• [WORK ITEM] Find the line holding "--target wristband" in the entries below. Give it again exactly, along with every line after it up to and including the line holding "--target yellow plastic tub".

MATERIALS PROVIDED: Begin

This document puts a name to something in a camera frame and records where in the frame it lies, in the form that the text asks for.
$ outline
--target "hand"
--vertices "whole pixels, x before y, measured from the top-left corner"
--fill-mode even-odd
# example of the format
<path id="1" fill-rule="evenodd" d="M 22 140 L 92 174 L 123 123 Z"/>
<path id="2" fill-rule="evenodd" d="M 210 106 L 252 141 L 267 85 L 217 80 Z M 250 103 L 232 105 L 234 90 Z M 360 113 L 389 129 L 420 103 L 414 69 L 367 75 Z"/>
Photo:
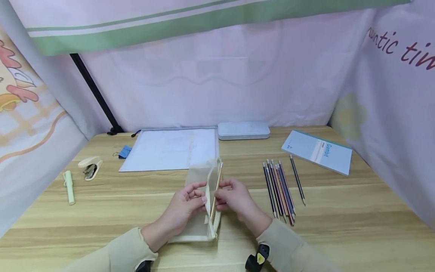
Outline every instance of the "hand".
<path id="1" fill-rule="evenodd" d="M 217 210 L 233 210 L 255 237 L 260 236 L 270 226 L 272 218 L 255 204 L 243 183 L 230 179 L 222 181 L 219 186 L 221 189 L 214 194 Z"/>
<path id="2" fill-rule="evenodd" d="M 161 217 L 141 229 L 145 242 L 153 252 L 180 234 L 190 217 L 206 211 L 207 198 L 198 189 L 206 184 L 206 181 L 194 182 L 176 192 Z"/>

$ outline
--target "yellow flower pattern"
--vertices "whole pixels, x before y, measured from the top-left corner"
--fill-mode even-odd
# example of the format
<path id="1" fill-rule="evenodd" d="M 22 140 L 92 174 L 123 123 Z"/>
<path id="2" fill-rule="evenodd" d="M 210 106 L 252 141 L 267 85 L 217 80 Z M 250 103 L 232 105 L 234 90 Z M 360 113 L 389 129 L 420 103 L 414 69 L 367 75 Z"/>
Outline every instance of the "yellow flower pattern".
<path id="1" fill-rule="evenodd" d="M 366 107 L 359 104 L 356 94 L 351 92 L 337 101 L 331 116 L 331 125 L 344 138 L 357 141 L 361 139 L 361 125 L 367 118 Z"/>

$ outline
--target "black pole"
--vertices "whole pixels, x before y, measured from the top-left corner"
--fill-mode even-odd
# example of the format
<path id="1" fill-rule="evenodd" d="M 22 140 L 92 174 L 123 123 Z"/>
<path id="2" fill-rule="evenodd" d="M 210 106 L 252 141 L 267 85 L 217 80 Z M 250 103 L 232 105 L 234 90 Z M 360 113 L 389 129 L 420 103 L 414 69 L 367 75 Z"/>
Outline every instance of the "black pole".
<path id="1" fill-rule="evenodd" d="M 77 53 L 74 53 L 74 54 L 70 54 L 70 56 L 73 59 L 74 63 L 76 64 L 77 69 L 79 69 L 82 77 L 86 81 L 90 90 L 94 94 L 95 99 L 98 101 L 98 104 L 100 104 L 101 109 L 104 111 L 106 117 L 109 119 L 110 123 L 113 126 L 107 134 L 116 135 L 117 133 L 123 133 L 124 130 L 121 128 L 121 126 L 116 121 L 116 118 L 114 117 L 112 111 L 110 110 L 109 106 L 107 105 L 106 101 L 104 100 L 104 97 L 101 95 L 100 90 L 98 89 L 97 85 L 95 84 L 95 81 L 93 80 L 92 76 L 90 75 L 89 71 L 87 70 L 86 66 L 84 65 L 82 59 L 80 58 L 80 55 Z"/>

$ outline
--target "clear file folder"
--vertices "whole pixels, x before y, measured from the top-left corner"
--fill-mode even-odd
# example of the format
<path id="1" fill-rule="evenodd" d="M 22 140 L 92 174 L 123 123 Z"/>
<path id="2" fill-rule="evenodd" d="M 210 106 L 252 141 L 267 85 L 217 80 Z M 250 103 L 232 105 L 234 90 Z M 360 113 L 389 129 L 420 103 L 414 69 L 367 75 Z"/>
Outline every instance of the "clear file folder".
<path id="1" fill-rule="evenodd" d="M 216 129 L 141 131 L 119 172 L 189 169 L 216 159 Z"/>
<path id="2" fill-rule="evenodd" d="M 339 174 L 348 176 L 352 149 L 293 130 L 281 149 Z"/>
<path id="3" fill-rule="evenodd" d="M 218 238 L 221 212 L 215 208 L 214 192 L 222 180 L 222 165 L 221 159 L 218 158 L 189 168 L 185 186 L 197 181 L 207 181 L 207 186 L 200 188 L 207 197 L 205 204 L 207 212 L 196 214 L 190 218 L 182 233 L 173 237 L 168 243 L 209 242 Z"/>

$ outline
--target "stapler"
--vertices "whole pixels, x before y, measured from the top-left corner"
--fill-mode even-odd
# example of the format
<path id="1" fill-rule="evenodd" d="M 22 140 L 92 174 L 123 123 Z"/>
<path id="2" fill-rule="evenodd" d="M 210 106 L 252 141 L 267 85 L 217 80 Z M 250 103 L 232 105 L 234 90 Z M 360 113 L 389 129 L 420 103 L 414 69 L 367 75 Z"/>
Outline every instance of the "stapler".
<path id="1" fill-rule="evenodd" d="M 86 181 L 93 180 L 102 164 L 103 160 L 100 157 L 90 157 L 79 162 L 79 168 L 85 168 L 85 170 L 83 170 L 84 179 Z"/>

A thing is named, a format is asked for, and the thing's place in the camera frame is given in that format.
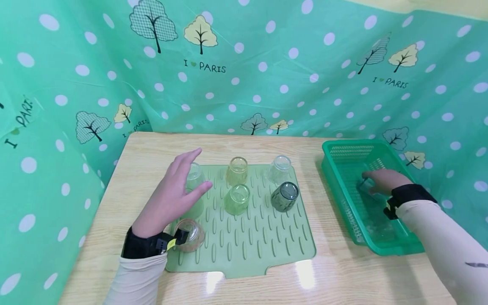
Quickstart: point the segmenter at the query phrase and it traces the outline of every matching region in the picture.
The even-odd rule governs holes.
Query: polka dot fabric
[[[479,18],[348,1],[49,2],[0,12],[20,25],[0,38],[0,304],[58,301],[139,131],[386,141],[488,248]],[[158,39],[141,12],[161,16]],[[185,36],[193,22],[201,42]]]

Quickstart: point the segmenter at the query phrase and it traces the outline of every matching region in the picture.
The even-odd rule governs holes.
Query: hand
[[[370,194],[381,193],[391,195],[394,188],[405,184],[413,184],[409,178],[392,169],[378,169],[370,172],[364,172],[363,178],[374,180],[374,187],[369,190]]]
[[[161,233],[164,228],[186,213],[211,187],[205,181],[191,193],[186,193],[186,177],[191,163],[202,152],[201,148],[175,158],[166,175],[159,182],[146,206],[132,225],[134,235],[148,238]]]

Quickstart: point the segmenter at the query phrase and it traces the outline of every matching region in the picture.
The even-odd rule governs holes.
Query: left hand
[[[148,238],[161,233],[168,224],[186,213],[212,187],[212,182],[205,181],[191,193],[186,193],[186,177],[191,163],[201,152],[202,149],[197,148],[175,158],[134,221],[132,225],[134,235]]]

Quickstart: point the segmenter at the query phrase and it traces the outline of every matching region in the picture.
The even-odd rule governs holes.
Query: wooden table
[[[425,254],[380,257],[355,245],[326,191],[323,138],[133,133],[110,180],[60,304],[101,304],[118,267],[124,236],[174,157],[202,147],[199,164],[243,156],[295,167],[317,247],[312,260],[271,267],[267,275],[226,280],[220,272],[168,273],[158,304],[454,304]]]

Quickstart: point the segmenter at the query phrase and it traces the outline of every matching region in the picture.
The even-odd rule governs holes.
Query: yellow tag
[[[167,251],[169,249],[171,249],[172,247],[174,247],[174,245],[176,244],[176,238],[175,239],[172,239],[168,242],[168,248],[166,249]]]

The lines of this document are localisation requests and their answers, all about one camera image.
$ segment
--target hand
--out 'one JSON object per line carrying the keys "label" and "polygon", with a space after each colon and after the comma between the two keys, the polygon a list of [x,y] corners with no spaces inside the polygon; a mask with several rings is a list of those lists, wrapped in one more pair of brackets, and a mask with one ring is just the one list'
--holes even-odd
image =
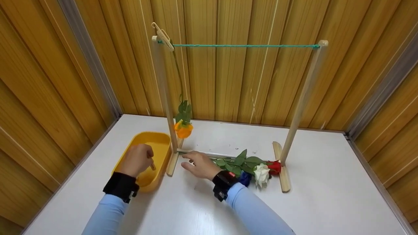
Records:
{"label": "hand", "polygon": [[183,158],[189,159],[190,163],[182,162],[181,166],[192,173],[197,178],[208,179],[210,181],[222,170],[204,153],[191,151],[184,154]]}
{"label": "hand", "polygon": [[132,146],[123,156],[120,167],[116,171],[136,178],[139,173],[154,163],[153,156],[153,149],[147,144]]}

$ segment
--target wooden clothespin
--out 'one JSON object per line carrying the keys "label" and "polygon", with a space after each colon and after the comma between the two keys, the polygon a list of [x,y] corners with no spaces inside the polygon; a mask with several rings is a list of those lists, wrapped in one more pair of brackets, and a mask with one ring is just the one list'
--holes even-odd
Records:
{"label": "wooden clothespin", "polygon": [[170,42],[170,37],[167,35],[167,33],[158,27],[157,23],[152,22],[151,26],[157,31],[157,35],[161,41],[168,47],[169,51],[174,51],[174,47]]}

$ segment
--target wristband
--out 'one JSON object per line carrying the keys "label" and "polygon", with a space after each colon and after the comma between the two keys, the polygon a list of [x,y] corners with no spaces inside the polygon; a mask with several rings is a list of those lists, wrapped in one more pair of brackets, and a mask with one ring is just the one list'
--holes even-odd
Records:
{"label": "wristband", "polygon": [[212,180],[215,184],[213,192],[215,197],[222,202],[228,197],[229,189],[236,183],[238,179],[235,174],[226,170],[220,171]]}
{"label": "wristband", "polygon": [[120,172],[113,172],[103,188],[103,192],[119,197],[124,203],[129,203],[131,197],[135,197],[139,190],[139,186],[135,181],[135,177]]}

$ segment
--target yellow plastic tub
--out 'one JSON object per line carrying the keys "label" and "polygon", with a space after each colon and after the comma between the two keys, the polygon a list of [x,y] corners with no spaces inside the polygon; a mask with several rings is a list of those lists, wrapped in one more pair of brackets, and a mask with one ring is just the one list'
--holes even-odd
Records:
{"label": "yellow plastic tub", "polygon": [[140,143],[148,144],[153,148],[155,170],[153,171],[151,167],[148,167],[136,178],[136,184],[139,185],[140,192],[151,192],[158,188],[161,177],[166,171],[168,160],[171,156],[171,138],[169,135],[159,132],[141,132],[137,134],[131,140],[128,147],[126,147],[123,155],[120,157],[113,171],[117,169],[120,161],[128,149],[131,146],[138,145]]}

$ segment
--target orange rose
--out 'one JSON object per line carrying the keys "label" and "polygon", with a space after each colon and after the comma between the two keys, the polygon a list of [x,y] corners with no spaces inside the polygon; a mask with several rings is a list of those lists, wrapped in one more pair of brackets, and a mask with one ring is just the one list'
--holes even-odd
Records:
{"label": "orange rose", "polygon": [[183,120],[180,120],[174,125],[174,130],[176,131],[177,137],[185,139],[190,136],[193,125],[191,123],[185,125],[183,124]]}

MATERIALS PROVIDED: End

• [EXERCISE OUTPUT]
--target wristband
--out 'one JSON object per line carrying the keys "label" and "polygon", with a space after each colon and after the comma between the two keys, the polygon a list of [x,y] corners with no spaces inside the polygon; a mask with several rings is a list of those lists, wrapped in one more pair of brackets, and a mask with one ring is just the one list'
--holes even-odd
Records:
{"label": "wristband", "polygon": [[212,180],[215,184],[213,192],[215,197],[222,202],[228,197],[229,189],[236,183],[238,179],[235,174],[226,170],[220,171]]}
{"label": "wristband", "polygon": [[120,172],[113,172],[103,188],[103,192],[119,197],[124,203],[129,203],[131,197],[135,197],[139,190],[139,186],[135,181],[135,177]]}

$ segment
--target yellow plastic tub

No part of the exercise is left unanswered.